Segment Open

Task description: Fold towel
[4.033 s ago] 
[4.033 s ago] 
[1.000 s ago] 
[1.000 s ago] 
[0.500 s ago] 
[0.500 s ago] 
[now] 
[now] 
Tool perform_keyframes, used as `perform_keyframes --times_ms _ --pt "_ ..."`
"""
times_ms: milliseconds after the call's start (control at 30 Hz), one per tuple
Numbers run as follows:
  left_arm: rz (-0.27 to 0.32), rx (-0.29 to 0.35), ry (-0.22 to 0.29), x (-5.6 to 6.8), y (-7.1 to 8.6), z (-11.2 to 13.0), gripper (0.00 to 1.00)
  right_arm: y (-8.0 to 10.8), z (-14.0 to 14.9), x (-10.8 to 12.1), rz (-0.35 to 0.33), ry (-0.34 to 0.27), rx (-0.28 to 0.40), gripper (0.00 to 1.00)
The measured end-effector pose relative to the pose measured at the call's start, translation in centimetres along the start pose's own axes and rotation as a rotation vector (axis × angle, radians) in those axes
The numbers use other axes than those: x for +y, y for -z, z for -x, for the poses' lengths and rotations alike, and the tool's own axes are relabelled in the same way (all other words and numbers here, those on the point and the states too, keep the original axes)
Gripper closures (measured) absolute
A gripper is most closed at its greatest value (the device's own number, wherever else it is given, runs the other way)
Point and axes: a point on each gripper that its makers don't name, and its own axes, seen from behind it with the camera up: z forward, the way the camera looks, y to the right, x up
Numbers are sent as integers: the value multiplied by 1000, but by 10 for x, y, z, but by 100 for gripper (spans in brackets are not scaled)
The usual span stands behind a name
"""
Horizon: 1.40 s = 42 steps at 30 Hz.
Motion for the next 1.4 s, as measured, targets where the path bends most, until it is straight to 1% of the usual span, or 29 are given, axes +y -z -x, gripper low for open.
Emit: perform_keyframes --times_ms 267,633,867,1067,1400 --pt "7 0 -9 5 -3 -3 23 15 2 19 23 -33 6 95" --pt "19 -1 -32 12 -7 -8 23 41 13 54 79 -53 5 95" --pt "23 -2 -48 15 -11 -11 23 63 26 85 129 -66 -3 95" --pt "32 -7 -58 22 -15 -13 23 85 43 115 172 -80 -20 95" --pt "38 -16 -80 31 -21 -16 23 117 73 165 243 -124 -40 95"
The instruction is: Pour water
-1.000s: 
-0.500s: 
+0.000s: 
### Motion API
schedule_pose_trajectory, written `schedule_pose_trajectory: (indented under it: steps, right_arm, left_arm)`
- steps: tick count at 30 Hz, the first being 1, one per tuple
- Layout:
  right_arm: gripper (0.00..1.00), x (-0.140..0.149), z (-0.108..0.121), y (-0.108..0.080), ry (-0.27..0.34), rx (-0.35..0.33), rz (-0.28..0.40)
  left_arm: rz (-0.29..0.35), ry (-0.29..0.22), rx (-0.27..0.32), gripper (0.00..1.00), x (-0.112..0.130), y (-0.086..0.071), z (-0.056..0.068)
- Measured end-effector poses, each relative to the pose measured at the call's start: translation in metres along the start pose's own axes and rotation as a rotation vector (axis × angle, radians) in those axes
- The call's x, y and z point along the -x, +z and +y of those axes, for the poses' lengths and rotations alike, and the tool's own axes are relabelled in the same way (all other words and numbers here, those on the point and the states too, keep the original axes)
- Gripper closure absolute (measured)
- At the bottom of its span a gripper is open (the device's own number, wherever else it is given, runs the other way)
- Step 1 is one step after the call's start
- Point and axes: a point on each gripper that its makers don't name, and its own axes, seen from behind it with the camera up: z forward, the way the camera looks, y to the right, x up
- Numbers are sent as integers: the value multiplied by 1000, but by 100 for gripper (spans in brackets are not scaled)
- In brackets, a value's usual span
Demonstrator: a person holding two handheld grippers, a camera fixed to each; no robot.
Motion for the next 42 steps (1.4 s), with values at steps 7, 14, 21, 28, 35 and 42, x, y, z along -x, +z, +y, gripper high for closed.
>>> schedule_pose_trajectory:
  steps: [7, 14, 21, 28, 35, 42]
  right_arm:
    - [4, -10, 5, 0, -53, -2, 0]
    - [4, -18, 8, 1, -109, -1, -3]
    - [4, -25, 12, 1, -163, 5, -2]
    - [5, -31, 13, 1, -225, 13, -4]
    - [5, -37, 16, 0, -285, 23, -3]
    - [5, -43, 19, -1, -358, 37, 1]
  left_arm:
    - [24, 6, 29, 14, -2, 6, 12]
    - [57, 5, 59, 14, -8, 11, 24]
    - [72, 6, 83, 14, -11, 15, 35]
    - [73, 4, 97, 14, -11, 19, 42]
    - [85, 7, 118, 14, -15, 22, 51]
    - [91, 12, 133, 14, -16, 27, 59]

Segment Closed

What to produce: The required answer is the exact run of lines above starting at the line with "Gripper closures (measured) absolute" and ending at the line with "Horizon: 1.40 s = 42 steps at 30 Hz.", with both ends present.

Expected answer:
Gripper closures (measured) absolute
A gripper is most closed at its greatest value (the device's own number, wherever else it is given, runs the other way)
Point and axes: a point on each gripper that its makers don't name, and its own axes, seen from behind it with the camera up: z forward, the way the camera looks, y to the right, x up
Numbers are sent as integers: the value multiplied by 1000, but by 10 for x, y, z, but by 100 for gripper (spans in brackets are not scaled)
The usual span stands behind a name
"""
Horizon: 1.40 s = 42 steps at 30 Hz.

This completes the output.